Ева работала быстро, точно, без лишних движений. Её руки — руки реставратора, привыкшие к хирургической точности, — двигались с той уверенностью, которая приходит только после тысяч часов практики. Она отмеряла пропорции на глаз, потому что весов не было, а времени — ещё меньше. Она нюхала смесь после каждого добавления, корректируя кислотность, как корректируют pH раствора при очистке пергамента. Она помешивала котёл деревянной лопаткой, следя за цветом — мутно-серый должен был стать прозрачно-жёлтым, и когда он стал, Ева выдохнула и показала Кассьену жест, который выучила у Изольды вчера: «Готово».

Кассьен посмотрел на котёл, на Еву, на солдат, которые дробили уголь с таким усердием, словно от этого зависела их жизнь — а от этого, собственно, и зависела, — и сказал что-то на корвальском, чего Ева не поняла, но по тону это было что-то вроде «ты только что сотворила чудо, и я не уверен, что мне это нравится, но я благодарен».

Она не стала объяснять, что это не чудо, а химия. Не было времени.

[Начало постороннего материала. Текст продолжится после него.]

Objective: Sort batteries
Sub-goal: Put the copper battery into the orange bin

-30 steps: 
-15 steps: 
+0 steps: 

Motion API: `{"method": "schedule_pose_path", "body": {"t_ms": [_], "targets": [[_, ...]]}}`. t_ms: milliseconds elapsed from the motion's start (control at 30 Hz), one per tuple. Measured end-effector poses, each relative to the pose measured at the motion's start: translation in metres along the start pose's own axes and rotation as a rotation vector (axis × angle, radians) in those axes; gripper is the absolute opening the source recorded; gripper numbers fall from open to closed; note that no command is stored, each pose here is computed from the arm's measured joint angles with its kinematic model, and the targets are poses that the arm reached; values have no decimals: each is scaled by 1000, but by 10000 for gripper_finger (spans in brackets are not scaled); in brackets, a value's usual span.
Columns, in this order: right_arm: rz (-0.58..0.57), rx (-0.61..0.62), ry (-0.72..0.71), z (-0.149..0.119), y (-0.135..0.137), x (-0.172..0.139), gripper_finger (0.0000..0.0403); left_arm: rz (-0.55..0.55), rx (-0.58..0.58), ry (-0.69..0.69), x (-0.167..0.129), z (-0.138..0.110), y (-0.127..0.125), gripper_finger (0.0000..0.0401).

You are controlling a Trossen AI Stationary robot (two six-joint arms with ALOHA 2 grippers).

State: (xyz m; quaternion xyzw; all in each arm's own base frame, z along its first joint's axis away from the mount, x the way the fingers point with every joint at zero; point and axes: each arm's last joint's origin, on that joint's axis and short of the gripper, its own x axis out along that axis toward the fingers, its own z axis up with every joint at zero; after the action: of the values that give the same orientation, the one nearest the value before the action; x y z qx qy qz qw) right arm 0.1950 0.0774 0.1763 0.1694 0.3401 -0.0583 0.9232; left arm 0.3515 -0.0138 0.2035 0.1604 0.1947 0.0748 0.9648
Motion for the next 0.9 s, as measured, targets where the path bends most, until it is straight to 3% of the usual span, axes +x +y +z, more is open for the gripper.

Первую порцию нейтрализованной воды они вынесли во двор и начали вливать в отравленных солдат. Ева работала вместе с Изольдой — одна держала голову, другая вливала, третья (Кассьен, неожиданно ловкий для человека с тремя пальцами) разжимала судорожно сжатые челюсти. Вода была кислой, горькой, пахнущей углём и уксусом, и солдаты давились, плевались, хрипели, но глотали, и через час первый из них — тот самый пожилой с седыми усами — открыл глаза и прошептал что-то, от чего Изольда перекрестилась жестом Трёх Пламён и прижала ладонь ко рту.

К полудню кризис миновал. Не все выжили — трое солдат, выпивших больше всего отравленной воды, умерли до того, как Ева успела приготовить первую порцию, и их тела лежали во дворе, накрытые плащами, и рядом с ними стояли их товарищи, молчаливые, с лицами, застывшими, как маски. Но остальные — сорок семь человек, по подсчётам Кассьена, — были живы. Рвота прекратилась, судороги утихли, цвет лиц сменился с синюшного на бледный, что в данных обстоятельствах было равносильно румянцу здоровья.

Ева сидела на ступенях колодца, упираясь спиной в каменную кладку, и смотрела на свои руки. Они были чёрными от угля, красными от уксуса, в мелких порезах и ожогах, и дрожали так, что она не могла сжать кулак. Адреналин отпустил её, как отпускает волна пловца, швырнув на берег, — резко, без предупреждения, оставив после себя пустоту и тошноту.

Она закрыла глаза и услышала шаги. Тяжёлые, размеренные, с характерной хромотой на левую ногу, которую она уже научилась различать.

Адриан.

Он вернулся со стены за час до полудня. Тени атаковали северный бастион на рассвете — очередной набег, не крупный, но изматывающий, — и Адриан провёл наверху шесть часов, командуя обороной, отбивая атаки, считая потери. Когда он спустился во двор и увидел сорок семь отравленных солдат, три тела под плащами и чужестранку в синих штанах, сидящую на ступенях колодца с руками, чёрными от угля, — он остановился так резко, что Кассьен, шедший за ним, врезался ему в спину.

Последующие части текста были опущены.